MLA (Councillor) for 6th Queens
- In office 1979–1982
- Preceded by: John H. Maloney
- Succeeded by: Paul Connolly

Personal details
- Born: Alexander James Larkin September 13, 1946 St. Peters Bay, Prince Edward Island, Canada
- Died: October 15, 2023 (aged 77) Charlottetown, Prince Edward Island, Canada
- Party: Progressive Conservative

= Jim Larkin (Canadian politician) =

Canadian politician (1946–2023)

Alexander James Larkin (September 13, 1946 – October 15, 2023) was a Canadian politician and businessman. He represented 6th Queens in the Legislative Assembly of Prince Edward Island from 1979 to 1982 as a Progressive Conservative.

==Life and career==
Alexander James Larkin was born on September 13, 1946 in St. Peters Bay, Prince Edward Island. He married Helen Elizabeth MacDonald in 1971. Larkin graduated from the University of Prince Edward Island with a Bachelor of Science degree.
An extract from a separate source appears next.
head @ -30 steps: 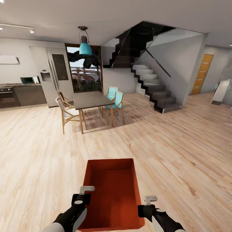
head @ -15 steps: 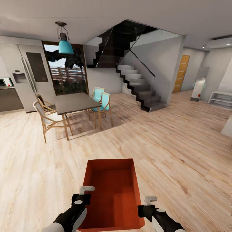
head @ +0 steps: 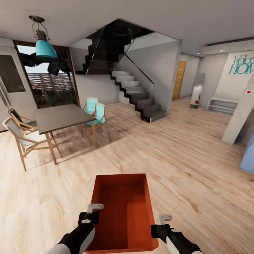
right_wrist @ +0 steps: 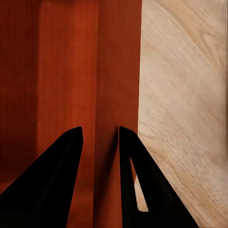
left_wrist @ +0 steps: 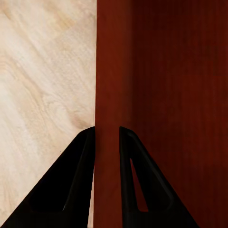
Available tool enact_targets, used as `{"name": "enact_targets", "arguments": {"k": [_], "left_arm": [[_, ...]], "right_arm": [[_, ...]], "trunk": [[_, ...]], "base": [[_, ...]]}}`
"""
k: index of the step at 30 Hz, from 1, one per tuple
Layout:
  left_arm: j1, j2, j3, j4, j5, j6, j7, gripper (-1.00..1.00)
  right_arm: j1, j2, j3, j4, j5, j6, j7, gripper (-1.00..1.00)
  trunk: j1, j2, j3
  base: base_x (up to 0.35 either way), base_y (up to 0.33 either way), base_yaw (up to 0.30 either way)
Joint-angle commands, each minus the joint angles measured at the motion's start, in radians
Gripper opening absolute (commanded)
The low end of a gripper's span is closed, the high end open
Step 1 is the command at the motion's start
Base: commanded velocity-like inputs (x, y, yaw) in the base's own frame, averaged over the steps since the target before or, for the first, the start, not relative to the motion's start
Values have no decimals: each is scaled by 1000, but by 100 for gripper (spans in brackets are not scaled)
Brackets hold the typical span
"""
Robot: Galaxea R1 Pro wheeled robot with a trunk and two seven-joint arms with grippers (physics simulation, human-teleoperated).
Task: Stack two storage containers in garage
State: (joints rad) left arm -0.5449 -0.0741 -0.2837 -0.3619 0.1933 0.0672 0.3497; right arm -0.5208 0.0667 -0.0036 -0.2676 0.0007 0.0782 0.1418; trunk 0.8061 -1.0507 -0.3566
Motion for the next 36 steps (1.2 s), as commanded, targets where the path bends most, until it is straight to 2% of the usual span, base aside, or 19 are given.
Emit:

Prior to entering politics, Larkin was the coordinator of the Prince Edward Island Federation of Municipalities. He also worked as the general manager of the Tourism Industry Association of Prince Edward Island and served on the executive of the Tourism Industry Association of Canada.

Larkin first attempted to enter provincial politics in the 1978 election, but was defeated by Liberal incumbent John H. Maloney. He ran again in 1979, and was elected councillor for the electoral district of 6th Queens. Larkin was defeated when he ran for re-election in 1982, losing to Liberal Paul Connolly by 28 votes.

Jim Larkin died from complications from Lewy body dementia on October 15, 2023, at the age of 77.